かつて東京神田にあった「交通博物館」、関東の人なら子供の頃に親に連れて行ってもらった人も多いのではないでしょうか。
その子が親になって、またその子供を連れて行くなど世代を超えて愛されてきました。
1921年「鉄道博物館」として鉄道省の運営で開業、関東大震災で焼失、再建、1936年旧万世橋駅駅舎跡地の新館に移転、「日本交通文化博物館」の名称を経て、1948年から「交通博物館」になりました。
2006年5月14日で閉館、その後、鉄道部門に絞り大幅に充実させて埼玉県大宮に新設された「鉄道博物館」や各地の博物館などに展示物は引き継がれています。
「交通博物館」では、鉄道のみならず、飛行機や車、船など乗り物全般が展示され、まるでおもちゃ箱の中のような楽しくワクワクする空間でした。

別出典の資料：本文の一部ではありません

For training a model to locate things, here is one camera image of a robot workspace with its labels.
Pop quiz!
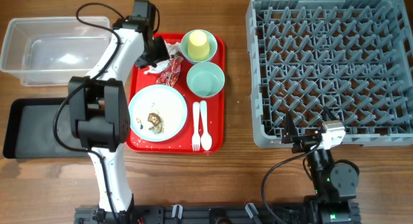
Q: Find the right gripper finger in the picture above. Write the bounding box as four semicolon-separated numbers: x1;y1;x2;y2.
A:
281;112;299;143
322;107;337;122

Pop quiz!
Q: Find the white napkin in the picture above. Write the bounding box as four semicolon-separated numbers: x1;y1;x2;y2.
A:
144;41;181;74

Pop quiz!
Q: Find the red snack wrapper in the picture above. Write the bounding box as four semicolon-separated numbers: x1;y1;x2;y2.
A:
156;53;184;87

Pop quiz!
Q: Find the light blue round plate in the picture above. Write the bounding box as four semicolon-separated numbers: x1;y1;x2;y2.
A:
128;85;188;142

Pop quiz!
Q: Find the food scraps and rice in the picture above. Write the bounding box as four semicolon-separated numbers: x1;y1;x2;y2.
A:
134;103;164;135

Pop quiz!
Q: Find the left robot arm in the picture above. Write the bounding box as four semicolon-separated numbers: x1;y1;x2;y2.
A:
61;0;170;223

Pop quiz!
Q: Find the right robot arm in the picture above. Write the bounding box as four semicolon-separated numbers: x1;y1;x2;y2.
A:
281;107;361;223

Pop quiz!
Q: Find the grey dishwasher rack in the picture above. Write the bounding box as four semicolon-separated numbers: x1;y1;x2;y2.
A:
245;0;412;148

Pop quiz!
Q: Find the clear plastic waste bin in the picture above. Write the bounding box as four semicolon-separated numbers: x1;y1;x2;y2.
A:
1;17;111;87

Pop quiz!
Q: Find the yellow plastic cup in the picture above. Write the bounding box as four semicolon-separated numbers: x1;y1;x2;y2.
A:
188;30;210;61

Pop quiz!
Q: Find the red serving tray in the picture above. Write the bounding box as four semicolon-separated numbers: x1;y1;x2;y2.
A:
125;32;226;155

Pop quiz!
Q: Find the white plastic spoon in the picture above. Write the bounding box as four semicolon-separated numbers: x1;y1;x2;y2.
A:
200;100;212;151

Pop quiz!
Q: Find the white plastic fork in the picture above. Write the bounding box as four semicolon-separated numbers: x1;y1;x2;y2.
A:
192;102;201;152

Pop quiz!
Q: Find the black rectangular tray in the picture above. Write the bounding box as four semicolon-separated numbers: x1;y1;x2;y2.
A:
3;98;88;159

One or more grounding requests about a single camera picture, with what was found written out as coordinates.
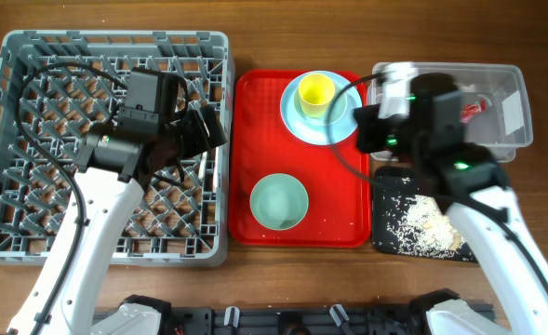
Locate red snack wrapper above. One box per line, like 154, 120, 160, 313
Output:
461, 100, 487, 123

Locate green bowl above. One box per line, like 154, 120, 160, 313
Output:
249, 173, 310, 231

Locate rice food scraps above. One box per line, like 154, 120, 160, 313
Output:
373, 193, 466, 260

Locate white napkin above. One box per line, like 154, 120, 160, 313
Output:
468, 84, 493, 111

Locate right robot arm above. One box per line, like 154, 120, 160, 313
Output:
354, 62, 548, 334

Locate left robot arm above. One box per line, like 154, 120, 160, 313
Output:
7, 67, 227, 334

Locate grey dishwasher rack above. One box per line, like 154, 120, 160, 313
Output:
0, 30, 234, 267

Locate clear plastic bin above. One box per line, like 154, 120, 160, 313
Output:
367, 61, 534, 163

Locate light blue plate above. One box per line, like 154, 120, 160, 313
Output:
280, 73, 362, 146

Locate yellow plastic cup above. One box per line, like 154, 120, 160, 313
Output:
298, 73, 336, 117

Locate black tray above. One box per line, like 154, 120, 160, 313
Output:
372, 166, 476, 262

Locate red plastic tray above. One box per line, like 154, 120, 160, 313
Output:
228, 70, 372, 248

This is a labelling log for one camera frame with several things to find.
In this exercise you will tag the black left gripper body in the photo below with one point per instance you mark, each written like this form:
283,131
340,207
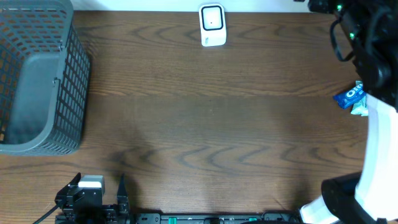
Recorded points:
107,217

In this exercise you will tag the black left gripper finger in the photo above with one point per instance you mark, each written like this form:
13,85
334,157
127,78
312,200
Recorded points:
74,182
122,196

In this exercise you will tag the blue Oreo cookie pack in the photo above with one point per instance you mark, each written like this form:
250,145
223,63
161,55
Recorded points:
349,98

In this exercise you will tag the mint green wipes pack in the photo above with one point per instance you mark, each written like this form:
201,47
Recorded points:
360,106

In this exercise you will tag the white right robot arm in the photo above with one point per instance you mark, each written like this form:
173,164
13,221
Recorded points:
365,32

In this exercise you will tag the grey plastic mesh basket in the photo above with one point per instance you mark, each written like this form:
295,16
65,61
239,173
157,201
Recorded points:
45,75

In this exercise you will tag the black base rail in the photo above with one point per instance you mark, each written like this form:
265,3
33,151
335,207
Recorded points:
226,218

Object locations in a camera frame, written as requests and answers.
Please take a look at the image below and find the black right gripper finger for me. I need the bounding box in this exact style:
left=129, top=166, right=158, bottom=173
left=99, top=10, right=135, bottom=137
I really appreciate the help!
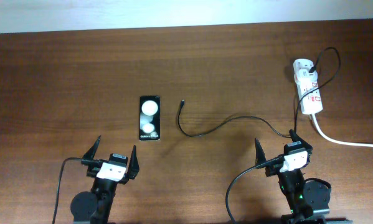
left=289, top=129, right=313, bottom=152
left=255, top=138, right=267, bottom=169

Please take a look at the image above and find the white USB wall adapter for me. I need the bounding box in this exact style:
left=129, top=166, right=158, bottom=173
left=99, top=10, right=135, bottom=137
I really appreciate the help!
left=294, top=68, right=318, bottom=85

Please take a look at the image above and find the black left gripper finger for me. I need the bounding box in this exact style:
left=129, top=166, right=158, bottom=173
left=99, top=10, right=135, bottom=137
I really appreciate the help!
left=127, top=145, right=139, bottom=179
left=82, top=136, right=101, bottom=160

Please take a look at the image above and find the white power strip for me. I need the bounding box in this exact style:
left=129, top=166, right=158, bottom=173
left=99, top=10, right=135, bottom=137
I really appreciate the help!
left=293, top=58, right=323, bottom=115

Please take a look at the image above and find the white power strip cord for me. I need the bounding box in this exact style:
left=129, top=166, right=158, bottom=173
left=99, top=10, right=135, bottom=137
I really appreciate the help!
left=309, top=113, right=373, bottom=149

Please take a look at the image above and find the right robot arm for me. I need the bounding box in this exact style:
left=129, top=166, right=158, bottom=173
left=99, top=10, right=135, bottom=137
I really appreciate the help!
left=255, top=129, right=331, bottom=223

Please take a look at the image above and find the black USB charger cable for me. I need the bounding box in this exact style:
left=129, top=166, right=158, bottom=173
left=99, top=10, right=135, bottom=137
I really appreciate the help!
left=177, top=47, right=342, bottom=139

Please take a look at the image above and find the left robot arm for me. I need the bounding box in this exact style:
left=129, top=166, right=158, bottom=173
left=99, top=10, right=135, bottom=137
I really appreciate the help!
left=70, top=137, right=139, bottom=224

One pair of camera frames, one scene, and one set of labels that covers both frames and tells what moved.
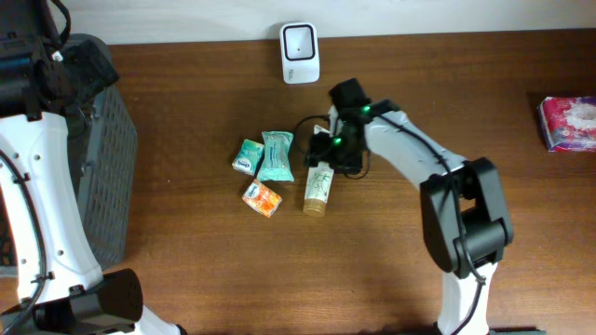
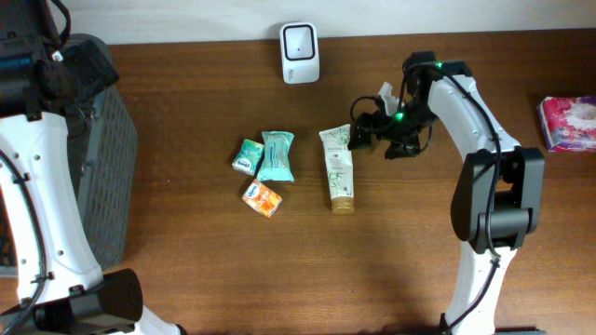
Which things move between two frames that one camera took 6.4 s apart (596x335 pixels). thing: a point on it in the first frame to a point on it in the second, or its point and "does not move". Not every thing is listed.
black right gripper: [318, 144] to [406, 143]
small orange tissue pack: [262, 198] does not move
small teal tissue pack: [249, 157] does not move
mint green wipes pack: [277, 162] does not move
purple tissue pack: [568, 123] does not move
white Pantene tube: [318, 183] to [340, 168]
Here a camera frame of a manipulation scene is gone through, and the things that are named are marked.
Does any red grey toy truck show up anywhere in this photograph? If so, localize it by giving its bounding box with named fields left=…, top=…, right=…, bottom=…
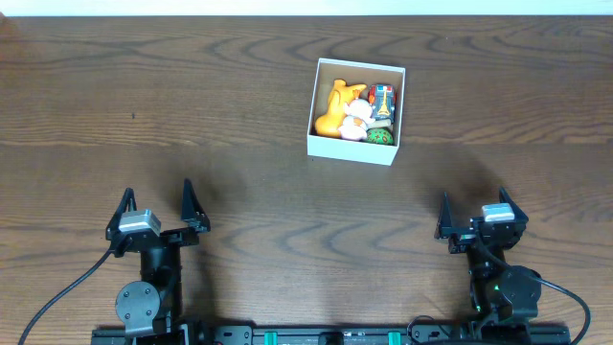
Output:
left=368, top=83, right=397, bottom=123

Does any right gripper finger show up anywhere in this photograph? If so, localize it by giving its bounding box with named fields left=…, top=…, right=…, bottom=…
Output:
left=434, top=193, right=454, bottom=240
left=499, top=187, right=527, bottom=223

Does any white cardboard box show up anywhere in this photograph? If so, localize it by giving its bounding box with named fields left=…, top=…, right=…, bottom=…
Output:
left=306, top=58, right=406, bottom=166

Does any pink white bunny figure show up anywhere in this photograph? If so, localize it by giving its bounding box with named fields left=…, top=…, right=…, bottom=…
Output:
left=338, top=99, right=375, bottom=141

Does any wooden pellet drum toy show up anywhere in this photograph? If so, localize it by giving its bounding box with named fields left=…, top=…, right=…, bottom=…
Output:
left=368, top=119, right=393, bottom=132

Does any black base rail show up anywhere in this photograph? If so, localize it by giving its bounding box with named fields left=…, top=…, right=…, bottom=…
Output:
left=90, top=321, right=571, bottom=345

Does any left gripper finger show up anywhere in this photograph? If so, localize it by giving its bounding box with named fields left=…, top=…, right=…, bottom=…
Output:
left=181, top=178, right=211, bottom=233
left=105, top=188, right=137, bottom=240

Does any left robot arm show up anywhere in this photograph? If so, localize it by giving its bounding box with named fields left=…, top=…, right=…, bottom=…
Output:
left=105, top=179, right=211, bottom=338

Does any orange rubber dog toy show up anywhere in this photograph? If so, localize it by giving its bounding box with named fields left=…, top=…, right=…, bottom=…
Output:
left=314, top=79, right=367, bottom=138

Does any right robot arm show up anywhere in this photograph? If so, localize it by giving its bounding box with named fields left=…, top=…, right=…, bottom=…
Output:
left=434, top=188, right=541, bottom=334

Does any green patterned ball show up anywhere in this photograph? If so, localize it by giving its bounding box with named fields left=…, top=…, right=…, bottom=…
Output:
left=365, top=127, right=394, bottom=146

入口には新幹線0系とD51蒸気機関車の頭部がモニュメントのように展示され、SLから超特急への変遷を感じさせました。
展示では、鉄道模型の大きなレイアウトに子供ごころに驚いたものです。
1/80のHOゲージのレイアウトはリニューアルしながら存続し閉館まで大人気でした。
1階には、国鉄時代最後のSL旅客列車を牽引したC57.135号機や9850形蒸気機関車、修学旅行専用車として造られたクハ167形レプリカ、重要文化財の1号機関車(150形)、1号御料車などが展示され、屋外には弁慶号(7100形)、善光号(1290形)などの展示もありました。
上を見上げると吹き抜けの天井から徳川好敏陸軍大尉が日本初の飛行に使用した複葉のアンリ・ファルマン機や日本ヘリコプター輸送 (現・全日本空輸)のベル47D-1ヘリコプターが吊るされ、立体的な展示となっていました。
日本航空DC-8コックピット、三菱重工業MU-2コックピット、中島飛行機 誉 星型エンジンなどの展示や、ジャンボジェット、YS-11などの模型の展示もありました。
乗り物を現役の時に見るのもいいものですが、こうして博物館で趣向を凝らした展示をみるのも楽しいものですね。
船舶は南極観測船や世界の客船、帆船、青函連絡船やフェリーなど精密で大きな模型がいくつもあり時間を忘れ眺めていました。
スバル360、マツダT2000などの車や白バイなどのオートバイ、自転車、国鉄バス第1号車や東京市営バス(円太郎バス)、都営バス万世橋停留所の展示、各種バスの模型などもありました。
建物もアールデコ様式の古いもので、階段ホールの窓などにその特徴的な姿を見ることができました。
閉館間際には期間限定で寝台特急「出雲」の編成の一部のブルートレインやEF55形電気機関車が旧万世橋駅跡地の留置線に展示されました。
長年の役割を終え今は見ることのできない「交通博物館」、乗り物を文化遺産として残すというコンセプトは各地の交通関係の保存施設に引き継がれています。